Le dinastie più importanti della sua storia furono due: quella T’ang e quella Sung. Con i primi la calda bevanda raggiunse la sua “idealizzazione definitiva”. Lu Wu, poeta, fu il primo apostolo del tè e colse nell’usanza di servirlo la stessa armonia e lo stesso ordine che regnavano in tutte le cose. La sua opera celebre fu il Ch’aching (Il libro del tè) nel quale creò il Codice del tè. Un codice che, da quel momento, fu venerato come nume tutelare dei mercanti cinesi. Il testo si compone di tre volumi e dieci capitoli. Nel primo l’autore narra della natura e della pianta del tè, proseguendo nel secondo con il racconto degli utensili necessari per raccoglierne le foglie e nel successivo con la spiegazione di come queste ultime vengono selezionate. Il quarto capitolo descrive, invece, i 24 pezzi dell’attrezzatura per l’infuso, mentre le restanti sezioni trattano dei modi di prendere il tè, della storia dei suoi più illustri bevitori, delle famose piantagioni della Cina, delle varianti per servirlo e i relativi utensili.

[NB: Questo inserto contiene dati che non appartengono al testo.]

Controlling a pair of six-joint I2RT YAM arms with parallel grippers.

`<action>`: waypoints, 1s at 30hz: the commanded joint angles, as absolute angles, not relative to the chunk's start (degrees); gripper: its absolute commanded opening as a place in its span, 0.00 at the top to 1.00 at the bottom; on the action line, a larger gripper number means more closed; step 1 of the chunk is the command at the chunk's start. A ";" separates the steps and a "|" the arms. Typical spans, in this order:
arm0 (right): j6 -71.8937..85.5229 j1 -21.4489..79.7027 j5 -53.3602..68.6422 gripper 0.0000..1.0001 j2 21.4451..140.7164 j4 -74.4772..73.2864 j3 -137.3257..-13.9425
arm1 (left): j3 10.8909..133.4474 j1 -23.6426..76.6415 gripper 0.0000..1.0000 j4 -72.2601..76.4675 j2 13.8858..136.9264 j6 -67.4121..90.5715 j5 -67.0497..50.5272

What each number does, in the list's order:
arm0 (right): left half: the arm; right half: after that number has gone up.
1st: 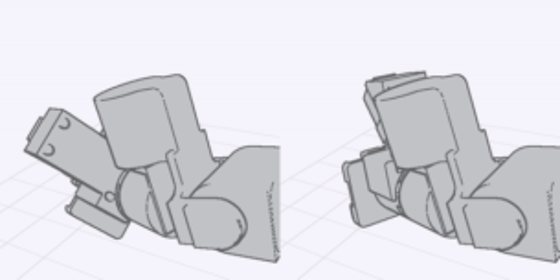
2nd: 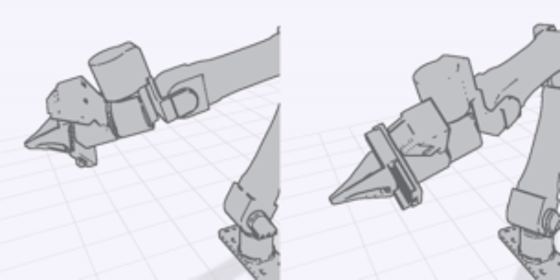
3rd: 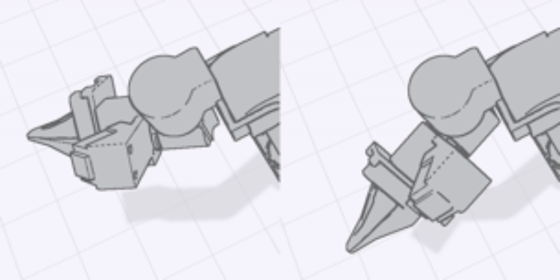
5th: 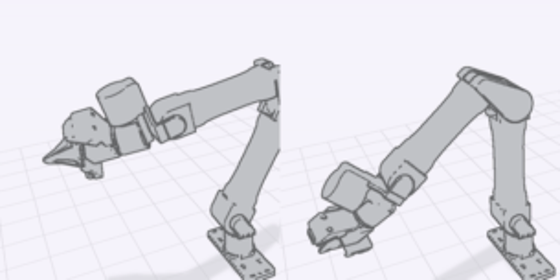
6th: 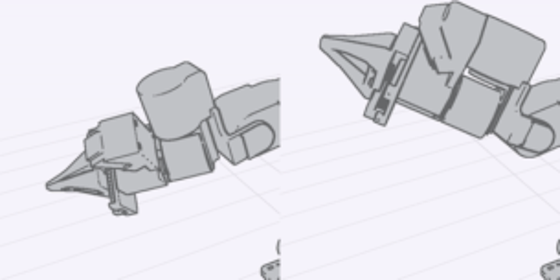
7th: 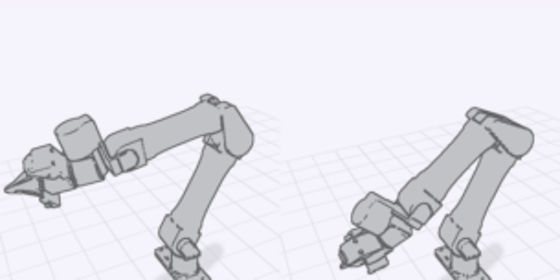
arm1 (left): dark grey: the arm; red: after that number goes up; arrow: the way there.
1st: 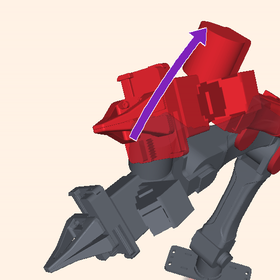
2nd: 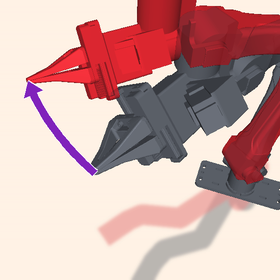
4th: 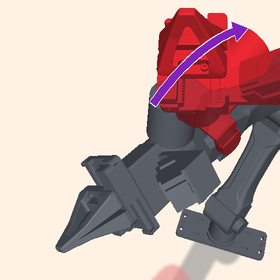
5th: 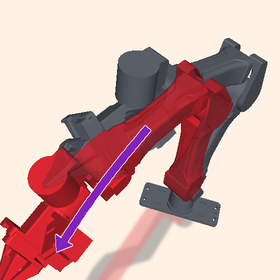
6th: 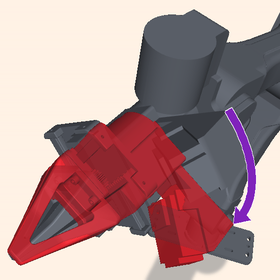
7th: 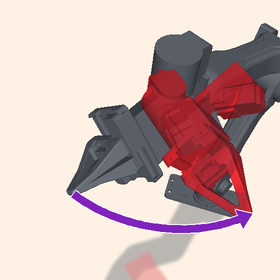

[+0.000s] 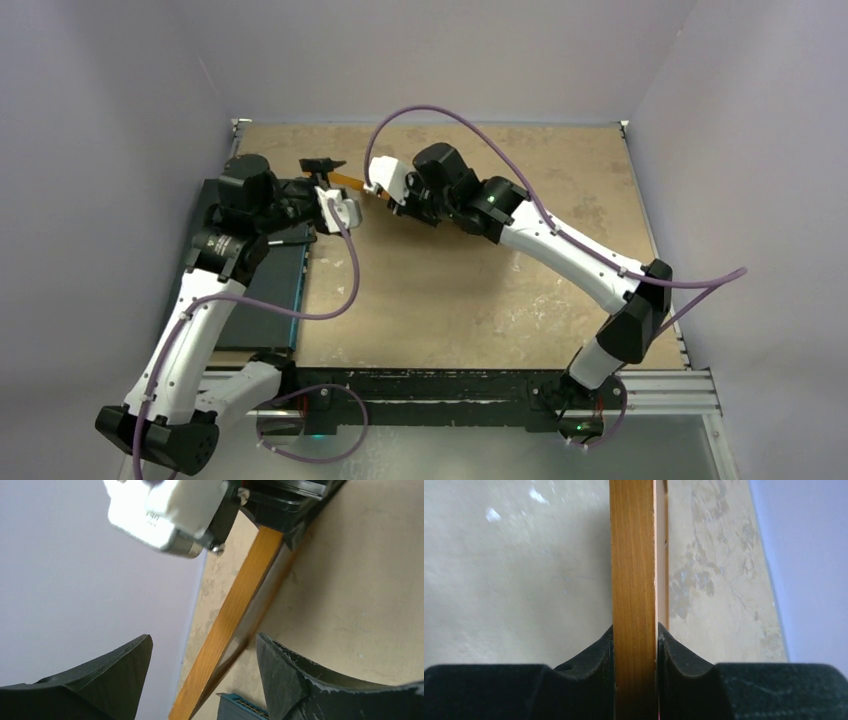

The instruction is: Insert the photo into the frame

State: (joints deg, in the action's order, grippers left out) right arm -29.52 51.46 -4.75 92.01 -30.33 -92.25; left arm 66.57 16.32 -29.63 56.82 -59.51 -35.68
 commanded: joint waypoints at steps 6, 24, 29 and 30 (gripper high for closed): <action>-16.07 44.44 14.80 0.79 94.40 -35.76 -109.31 | 81.47 2.71 0.26 -30.86 61.81 -34.03 -50.92; 6.11 12.08 42.11 0.83 117.19 -31.86 -120.75 | 81.54 1.85 0.29 -34.34 67.03 -32.19 -53.42; 10.19 6.85 43.16 0.82 115.81 -25.87 -115.08 | 79.53 1.68 0.30 -33.77 67.67 -32.46 -53.65; 10.57 6.19 43.40 0.82 115.22 -24.76 -113.10 | 79.09 1.70 0.30 -33.80 68.06 -32.45 -53.56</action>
State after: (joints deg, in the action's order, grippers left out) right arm 6.15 7.03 38.35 114.63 -25.02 -118.87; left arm 80.60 2.26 -33.93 67.51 -32.99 -51.66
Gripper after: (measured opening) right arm 0.284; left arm 0.702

Durante la dinastia Sung, invece, la moda più diffusa fu quella del tè sbattuto che diede origine alla seconda scuola. Le foglie, macinate in un piccolo mortaio di pietra e ridotte in polvere finissima, davano vita a un preparato che veniva poi agitato in acqua calda attraverso l’utilizzo di un frullino di bambù sezionato. Ma non era soltanto l’ideale del tè a rendere differenti le due dinastie, erano altrettanto lontane, infatti, anche le rispettive concezioni di vita. I Sung cercavano di tradurre in realtà ciò che i loro predecessori avevano rappresentato con simboli. Il tè smise di essere un passatempo poetico e cambiò quello che era il significato dell’arte della vita, diventando un mezzo per realizzare se stessi.
Wang Yü-ch’eng disse che il tè inondava la sua anima come un appello diretto, e il cui delicato gusto amaro è come il ricordo di un saggio consiglio. Su Tung-p’o lo descrisse, invece, come una forza della purezza immacolata che sfida la corruzione al pari di un uomo autenticamente virtuoso. I monaci, a loro volta, riuniti davanti all’immagine di Bodhidharma e, con la solennità riservata ai sacramenti, lo bevevano da un’unica tazza.

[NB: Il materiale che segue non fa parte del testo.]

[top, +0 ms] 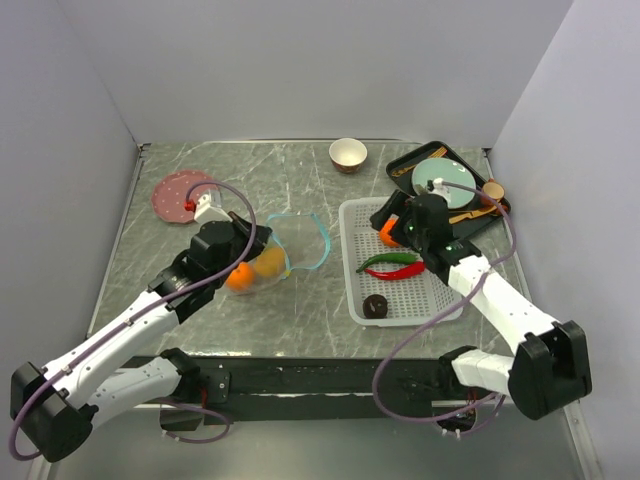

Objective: Place the food in the zip-top bag and seal the zipper
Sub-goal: Place the fake fruit in the zipper food storage bag, then pick up the fake fruit from the bin.

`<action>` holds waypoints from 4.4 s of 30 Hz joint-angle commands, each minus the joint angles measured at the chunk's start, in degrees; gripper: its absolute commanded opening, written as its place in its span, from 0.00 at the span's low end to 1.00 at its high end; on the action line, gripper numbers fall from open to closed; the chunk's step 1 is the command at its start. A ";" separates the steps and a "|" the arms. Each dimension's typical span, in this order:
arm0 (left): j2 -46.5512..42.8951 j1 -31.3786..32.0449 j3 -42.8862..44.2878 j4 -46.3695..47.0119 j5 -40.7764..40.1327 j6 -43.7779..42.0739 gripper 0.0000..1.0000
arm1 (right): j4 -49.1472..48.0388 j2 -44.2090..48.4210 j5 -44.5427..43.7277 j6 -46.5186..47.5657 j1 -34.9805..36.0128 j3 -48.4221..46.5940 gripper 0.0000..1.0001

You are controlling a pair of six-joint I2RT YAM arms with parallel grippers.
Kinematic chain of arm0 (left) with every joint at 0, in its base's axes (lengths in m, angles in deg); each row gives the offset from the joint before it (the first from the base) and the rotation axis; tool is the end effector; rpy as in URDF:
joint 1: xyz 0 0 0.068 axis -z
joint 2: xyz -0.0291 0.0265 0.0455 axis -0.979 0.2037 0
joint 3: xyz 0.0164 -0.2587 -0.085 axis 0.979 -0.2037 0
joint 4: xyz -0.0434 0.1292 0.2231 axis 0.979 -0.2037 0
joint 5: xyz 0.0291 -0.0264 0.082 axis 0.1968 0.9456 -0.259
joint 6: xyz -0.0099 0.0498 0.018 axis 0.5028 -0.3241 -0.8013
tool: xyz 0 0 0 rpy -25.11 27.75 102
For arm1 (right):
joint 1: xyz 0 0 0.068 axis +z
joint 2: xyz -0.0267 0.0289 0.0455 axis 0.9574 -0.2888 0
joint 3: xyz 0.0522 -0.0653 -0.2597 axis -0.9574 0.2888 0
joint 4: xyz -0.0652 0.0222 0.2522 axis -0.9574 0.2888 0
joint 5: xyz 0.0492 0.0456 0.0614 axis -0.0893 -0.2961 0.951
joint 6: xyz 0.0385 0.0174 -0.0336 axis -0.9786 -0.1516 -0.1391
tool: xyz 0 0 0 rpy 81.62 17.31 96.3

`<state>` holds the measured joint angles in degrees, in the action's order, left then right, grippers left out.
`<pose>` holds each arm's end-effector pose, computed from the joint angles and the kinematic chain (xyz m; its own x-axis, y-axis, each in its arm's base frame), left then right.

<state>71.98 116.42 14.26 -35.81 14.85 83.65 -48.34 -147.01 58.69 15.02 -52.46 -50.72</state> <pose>0.1765 -0.1239 0.3103 -0.4210 -0.6907 -0.5880 -0.0330 0.6594 -0.7510 0.2476 0.0907 0.2724 -0.5410 0.4985 -0.6773 0.0912 0.8354 0.5420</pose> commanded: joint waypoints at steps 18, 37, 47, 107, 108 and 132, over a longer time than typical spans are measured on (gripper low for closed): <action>4.20 -0.20 1.01 4.16 3.45 -0.45 0.01 | 3.40 -8.23 0.45 -0.19 -6.78 -0.17 1.00; 5.17 -0.29 2.33 2.14 0.99 -1.15 0.01 | -1.35 -8.50 -0.95 6.76 -6.78 2.21 1.00; 5.52 -0.29 2.24 2.31 1.51 -1.15 0.01 | 2.53 -11.67 -2.81 5.79 -6.78 -0.44 1.00; 6.40 -1.79 2.95 2.14 2.39 -0.80 0.01 | -5.04 -18.52 2.30 10.71 -6.69 -3.69 0.79; 6.40 -1.79 2.95 2.22 2.31 -0.80 0.01 | -4.86 -18.26 1.42 10.63 -6.78 -3.69 0.84; 5.88 -2.67 2.60 1.87 2.56 -0.63 0.01 | -0.20 -26.43 -3.95 9.40 -6.78 -12.30 0.90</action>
<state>78.71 114.06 16.24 -34.98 17.14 83.32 -48.86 -172.62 55.78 24.83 -58.99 -60.34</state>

Se per i cinesi dei giorni nostri la tazza di tè ha perso la poesia rituale T’ang o Sung – per via delle numerose sventure che hanno devastato il paese e che hanno cancellato il gusto di ricercare il significato della vita – i nipponici del XV secolo con questo rituale zen diedero vita a una vera cerimonia.
Il Giappone, infatti, ha ricalcato le orme lasciate dalla civiltà cinese e ha conosciuto questa bevanda in ciascuna delle sue fasi. Proprio nel XV secolo, dunque, sotto il patronato dello sh?gun Ashikaga Yoshimasa, la cerimonia del tè divenne un’usanza secolare. Da quel momento in poi il teismo si è profondamente radicato e, in questo importantissimo rituale, il movimento Sung continua a evolversi elevando la bevanda a una religione dell’arte del vivere. Questo momento si è trasformato nel pretesto per praticare il culto della purezza e della raffinatezza, diventando una funzione sacra che vede l’ospite e l’invitato pronti a vivere un momento di unione e di massima beatitudine terrena.
La cerimonia racchiudeva in sé una rappresentazione, assolutamente improvvisata, dove la trama si intesseva intorno al tè, ai fiori e ai dipinti, mentre i partecipanti dovevano compiere tutti i loro movimenti in modo semplice e naturale per non compromettere l’armonia del momento. Questi sono gli scopi della cerimonia del tè, una cerimonia che celava e cela una sottile filosofia: Nel desolato deserto dell’esistenza, la stanza da tè era un’oasi in cui i viaggiatori affaticati potevano incontrarsi per abbeverarsi alla comune sorgente del piacere estetico. – Kakuzo Okakura, Lo zen e la cerimonia del tè.
Bellissimo articolo, complimenti, è sempre bello “leggerti”!